The Middle Name Guesser

5am, 27th January 2009 - Geek, Interesting, Developer

I have recently made some improvements to the Middle Name Guesser (one of which was to make it actually work again) and I'd like to take this opportunity to invite you to have it guess your middle name... or your friend's middle name, or your favourite celebrity's middle name.

I have also added a couple of statistics graphs and you can clearly see exactly when I fixed that pesky little bug that only showed up when it actually guessed your middle name correctly. (It was a typo I introduced the last time I edited the file - a strong argument for automated testing if ever I heard one.) At that point it was getting about 1 in 20 guesses correct. Since then it has been steadily improving up to a peak of getting 1 in 4 guesses correct. 1 in 4 guesses correct is better than I ever hoped it would achieve. I was originally thinking that 1 in 10 would be a good result. Now I'm wondering if it will get to 1 in 2...

I expect to see the ratio of correct to incorrect guesses remain relatively unstable until the number of new, unique middle names, first names and last names (the red, blue and purple line) starts flattening out.

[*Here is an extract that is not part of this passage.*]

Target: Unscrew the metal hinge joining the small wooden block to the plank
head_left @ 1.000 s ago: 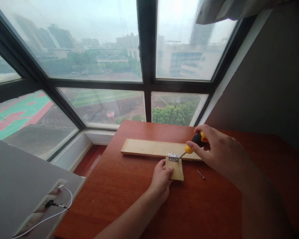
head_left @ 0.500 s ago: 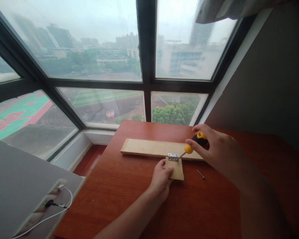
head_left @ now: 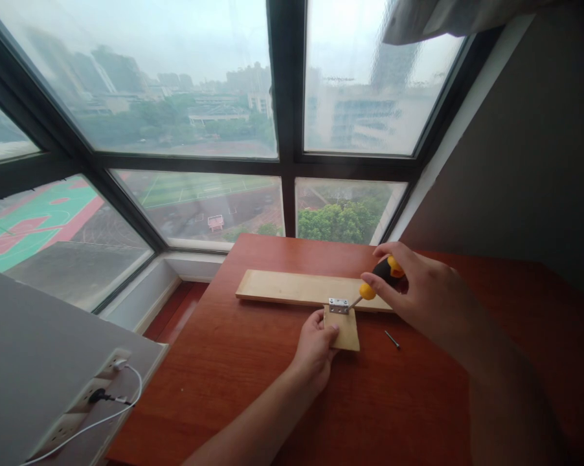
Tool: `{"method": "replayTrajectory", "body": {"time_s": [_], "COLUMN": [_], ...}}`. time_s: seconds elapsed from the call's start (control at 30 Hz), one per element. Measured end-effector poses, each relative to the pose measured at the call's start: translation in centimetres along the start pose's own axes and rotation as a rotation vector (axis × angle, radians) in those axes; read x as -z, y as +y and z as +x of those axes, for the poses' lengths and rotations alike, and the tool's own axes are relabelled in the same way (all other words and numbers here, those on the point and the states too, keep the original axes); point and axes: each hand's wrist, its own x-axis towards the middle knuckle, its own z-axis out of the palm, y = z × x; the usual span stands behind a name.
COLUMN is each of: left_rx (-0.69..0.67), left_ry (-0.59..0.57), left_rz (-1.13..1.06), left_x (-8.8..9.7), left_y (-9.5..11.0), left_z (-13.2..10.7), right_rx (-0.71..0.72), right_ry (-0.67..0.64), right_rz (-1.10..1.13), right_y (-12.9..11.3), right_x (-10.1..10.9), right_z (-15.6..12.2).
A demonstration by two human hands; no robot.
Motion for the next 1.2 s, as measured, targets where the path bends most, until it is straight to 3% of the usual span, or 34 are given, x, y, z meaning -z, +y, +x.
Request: {"method": "replayTrajectory", "body": {"time_s": [0.3,0.6,0.77,1.0,1.2], "left_rx": [-0.002,0.006,0.003,0.018,0.006], "left_ry": [-0.022,-0.012,-0.009,0.001,-0.008], "left_rz": [0.005,-0.009,-0.016,-0.016,-0.026], "left_x": [0.14,0.03,0.11,-0.07,0.0], "left_y": [-0.19,-0.07,-0.16,0.09,0.01], "left_z": [0.17,0.09,0.09,0.02,0.08], "right_rx": [0.042,-0.007,0.062,-0.023,0.013], "right_ry": [-0.021,0.064,-0.002,0.048,0.011], "right_rz": [0.122,-0.005,0.098,-0.08,0.05], "right_y": [-0.2,-0.27,-0.2,-0.34,-0.28], "right_x": [0.28,-0.16,0.13,0.06,0.21], "right_z": [-0.07,0.07,-0.19,-0.05,-0.01]}}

After that the ratio should only improve as the relationships between the known first and last names and middle names are strengthened.

Related posts:

Clawing my way back on to the web
How may I help you today ?
They took my shower !
Swedish security researcher exposes plaintext passwords found while sniffing Tor
Much ado about DRM

Comments


On Sun 14th Jun 2009 at 3am Prathik Raj said:

Hi Dave,
Its been a while since I came here. Good improvement on the name guesser. Although it didn't guess my middle name. That is because I am an Indian and your generator probably does not support non-American names?
As far as the self learning mechanism goes, that's a great concept.
On Tue 6th Sep 2011 at 6am Dave said:

Actually, the code has no knowledge of any names at all. It certainly has no knowledge of what makes a name "Indian" or "American". The only names it knows are the ones it has learned by people telling it what their names are after it guesses their names incorrectly. To get things started when the database was empty, I trawled Wikipedia for pages which listed first, last and middle names and I entered those in manually as if Sir James Paul McCartney had actually visited my site himself.

In theory, it should support Japanese and Arabic names with their non-English alphabets just as well as English names.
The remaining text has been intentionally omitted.